Do tej pory niemieccy politycy – zwłaszcza z opozycyjnej SPD – podkreślali, że Cypr nie wdraża skutecznego programu oszczędnościowego, a dzięki liberalnemu prawu cypryjskie banki są przystanią dla osób unikających płacenia podatków w innych państwach, a nawet dla przestępców.
Cypr zabiega o uzyskanie od Unii Europejskiej pakietu pomocowego o łącznej wartości około 17 mld euro (odpowiada to rocznemu PKB zadłużonego państwa). Wielkość pomocy rodzi wątpliwości odnośnie do zdolności Cypru do spłaty przyszłych rat, tym bardziej że perspektywy cypryjskiej gospodarki nie są najlepsze – PKB ma się w bieżącym roku skurczyć o 3,5 proc., a poziom bezrobocia raczej nie spadnie poniżej 14 proc.

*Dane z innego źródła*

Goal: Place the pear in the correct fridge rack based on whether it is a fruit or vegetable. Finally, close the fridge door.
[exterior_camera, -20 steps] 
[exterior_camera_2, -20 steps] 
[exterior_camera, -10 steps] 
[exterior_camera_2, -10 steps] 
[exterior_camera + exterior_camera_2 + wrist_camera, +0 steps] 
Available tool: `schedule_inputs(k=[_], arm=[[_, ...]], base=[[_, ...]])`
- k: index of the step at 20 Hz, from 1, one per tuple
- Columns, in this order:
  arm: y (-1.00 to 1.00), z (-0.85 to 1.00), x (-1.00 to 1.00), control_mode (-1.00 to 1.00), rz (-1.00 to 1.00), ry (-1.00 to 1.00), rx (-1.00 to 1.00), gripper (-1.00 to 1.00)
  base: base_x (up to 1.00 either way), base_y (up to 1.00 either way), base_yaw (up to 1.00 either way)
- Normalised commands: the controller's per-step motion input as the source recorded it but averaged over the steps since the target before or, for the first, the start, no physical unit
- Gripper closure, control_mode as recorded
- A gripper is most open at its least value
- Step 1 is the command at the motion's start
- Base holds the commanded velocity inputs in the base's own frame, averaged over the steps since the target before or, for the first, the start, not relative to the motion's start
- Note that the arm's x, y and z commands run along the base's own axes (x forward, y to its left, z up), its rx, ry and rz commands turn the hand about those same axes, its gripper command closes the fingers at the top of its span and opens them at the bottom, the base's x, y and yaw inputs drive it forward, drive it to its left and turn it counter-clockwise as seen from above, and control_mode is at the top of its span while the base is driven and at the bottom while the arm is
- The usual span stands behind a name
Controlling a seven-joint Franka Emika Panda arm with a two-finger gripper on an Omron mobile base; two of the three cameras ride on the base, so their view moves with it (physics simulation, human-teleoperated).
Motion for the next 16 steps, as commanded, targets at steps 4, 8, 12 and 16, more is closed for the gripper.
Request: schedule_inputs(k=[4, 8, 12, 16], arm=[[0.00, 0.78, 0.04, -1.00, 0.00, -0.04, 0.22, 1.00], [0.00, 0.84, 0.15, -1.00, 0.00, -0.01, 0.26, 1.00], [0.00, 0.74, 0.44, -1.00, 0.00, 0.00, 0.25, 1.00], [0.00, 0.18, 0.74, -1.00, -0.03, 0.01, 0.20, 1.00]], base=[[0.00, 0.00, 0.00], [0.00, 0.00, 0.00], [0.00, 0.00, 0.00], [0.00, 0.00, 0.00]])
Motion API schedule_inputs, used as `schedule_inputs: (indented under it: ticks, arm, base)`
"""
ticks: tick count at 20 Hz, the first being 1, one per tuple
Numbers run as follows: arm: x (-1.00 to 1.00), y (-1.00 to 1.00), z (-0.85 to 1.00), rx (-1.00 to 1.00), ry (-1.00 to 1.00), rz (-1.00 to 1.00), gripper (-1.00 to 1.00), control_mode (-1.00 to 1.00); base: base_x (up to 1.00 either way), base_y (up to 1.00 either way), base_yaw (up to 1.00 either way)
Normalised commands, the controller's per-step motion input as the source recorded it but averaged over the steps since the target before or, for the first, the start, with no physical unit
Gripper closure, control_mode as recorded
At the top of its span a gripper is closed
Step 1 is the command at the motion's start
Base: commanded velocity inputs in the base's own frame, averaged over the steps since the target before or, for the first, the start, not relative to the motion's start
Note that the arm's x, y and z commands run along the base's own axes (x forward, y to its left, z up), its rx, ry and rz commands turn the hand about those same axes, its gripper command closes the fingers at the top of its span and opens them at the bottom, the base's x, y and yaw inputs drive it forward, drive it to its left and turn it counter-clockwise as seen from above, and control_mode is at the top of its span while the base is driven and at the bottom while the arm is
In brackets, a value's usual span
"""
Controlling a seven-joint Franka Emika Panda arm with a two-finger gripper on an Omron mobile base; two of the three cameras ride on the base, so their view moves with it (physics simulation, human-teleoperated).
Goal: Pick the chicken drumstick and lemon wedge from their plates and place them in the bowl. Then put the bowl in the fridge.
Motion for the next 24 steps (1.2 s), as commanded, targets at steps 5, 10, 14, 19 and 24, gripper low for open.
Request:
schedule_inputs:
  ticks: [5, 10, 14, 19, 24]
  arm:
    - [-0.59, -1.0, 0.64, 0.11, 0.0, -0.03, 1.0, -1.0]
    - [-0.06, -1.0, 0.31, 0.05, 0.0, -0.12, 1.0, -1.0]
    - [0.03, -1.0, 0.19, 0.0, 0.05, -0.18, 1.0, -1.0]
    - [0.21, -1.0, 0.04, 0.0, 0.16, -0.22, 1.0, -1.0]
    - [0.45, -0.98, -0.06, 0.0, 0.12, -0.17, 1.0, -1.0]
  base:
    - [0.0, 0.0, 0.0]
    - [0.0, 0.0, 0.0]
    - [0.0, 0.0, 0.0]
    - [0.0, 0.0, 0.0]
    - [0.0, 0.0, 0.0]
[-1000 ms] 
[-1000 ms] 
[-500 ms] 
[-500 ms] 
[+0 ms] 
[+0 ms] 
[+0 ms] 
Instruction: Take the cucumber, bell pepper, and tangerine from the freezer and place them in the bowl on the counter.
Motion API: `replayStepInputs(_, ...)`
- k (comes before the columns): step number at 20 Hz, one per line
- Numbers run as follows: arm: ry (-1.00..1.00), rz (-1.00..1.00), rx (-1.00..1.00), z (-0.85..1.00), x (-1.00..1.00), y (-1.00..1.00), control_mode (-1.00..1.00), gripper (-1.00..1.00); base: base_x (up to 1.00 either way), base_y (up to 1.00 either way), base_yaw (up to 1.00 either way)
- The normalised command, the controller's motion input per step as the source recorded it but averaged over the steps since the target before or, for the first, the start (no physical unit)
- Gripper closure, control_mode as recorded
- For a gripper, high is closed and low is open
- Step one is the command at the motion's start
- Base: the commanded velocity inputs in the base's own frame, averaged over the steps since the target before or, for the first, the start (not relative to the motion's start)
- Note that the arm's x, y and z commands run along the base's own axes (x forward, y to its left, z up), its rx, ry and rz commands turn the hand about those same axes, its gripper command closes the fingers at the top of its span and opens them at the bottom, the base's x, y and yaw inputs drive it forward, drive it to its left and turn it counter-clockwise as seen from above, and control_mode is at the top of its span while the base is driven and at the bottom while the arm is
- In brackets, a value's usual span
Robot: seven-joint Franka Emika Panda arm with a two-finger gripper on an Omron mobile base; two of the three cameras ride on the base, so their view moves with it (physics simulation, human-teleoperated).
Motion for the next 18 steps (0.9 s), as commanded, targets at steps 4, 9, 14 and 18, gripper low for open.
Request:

Niemieccy eksperci uważają, że suma, o jaką zabiega Cypr, jest przesadzona, i że w rzeczywistości cypryjskim bankom na odzyskanie równowagi powinno wystarczyć 8 mld euro.
Prezydent Dimitris Christofias oświadczył w środę, że do unijnego pakietu pomocowego dla Cypru włączy się także Rosja. Miał go o tym zapewnić sam Władimir Putin.
Rosja, której obywatele ulokowali na Cyprze znaczne środki finansowe, jest szczególnie zainteresowana odzyskaniem przez tamtejszy sektor bankowy równowagi, jednak żadnych informacji o wielkości planowanej pomocy nie ujawniono.